Having found the line that holds "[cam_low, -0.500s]", give that line and all lines after it again, word for word, through the end of the data below.

^^^^^^^^^^^^^^^^

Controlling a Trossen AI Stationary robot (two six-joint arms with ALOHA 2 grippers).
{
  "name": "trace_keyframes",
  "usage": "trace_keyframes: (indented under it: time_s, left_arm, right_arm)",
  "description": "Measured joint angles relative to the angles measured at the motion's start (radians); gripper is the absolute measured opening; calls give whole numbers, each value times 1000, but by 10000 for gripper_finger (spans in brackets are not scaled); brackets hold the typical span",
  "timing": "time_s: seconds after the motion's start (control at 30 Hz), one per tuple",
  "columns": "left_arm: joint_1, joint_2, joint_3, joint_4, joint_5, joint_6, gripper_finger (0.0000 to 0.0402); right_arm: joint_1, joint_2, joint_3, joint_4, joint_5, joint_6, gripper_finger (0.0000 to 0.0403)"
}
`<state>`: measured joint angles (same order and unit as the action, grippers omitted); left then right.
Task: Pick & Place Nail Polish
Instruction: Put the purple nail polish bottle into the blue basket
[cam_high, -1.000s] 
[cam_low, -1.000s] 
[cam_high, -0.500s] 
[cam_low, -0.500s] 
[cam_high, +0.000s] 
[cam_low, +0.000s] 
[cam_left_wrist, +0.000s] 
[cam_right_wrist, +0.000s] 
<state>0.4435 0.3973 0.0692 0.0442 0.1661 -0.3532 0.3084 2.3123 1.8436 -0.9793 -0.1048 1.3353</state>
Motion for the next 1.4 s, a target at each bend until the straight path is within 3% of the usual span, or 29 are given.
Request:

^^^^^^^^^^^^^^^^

- _EXERCISE OUTPUT_:
[cam_low, -0.500s] 
[cam_high, +0.000s] 
[cam_low, +0.000s] 
[cam_left_wrist, +0.000s] 
[cam_right_wrist, +0.000s] 
<state>0.4435 0.3973 0.0692 0.0442 0.1661 -0.3532 0.3084 2.3123 1.8436 -0.9793 -0.1048 1.3353</state>
Motion for the next 1.4 s, a target at each bend until the straight path is within 3% of the usual span, or 29 are given.
Request:

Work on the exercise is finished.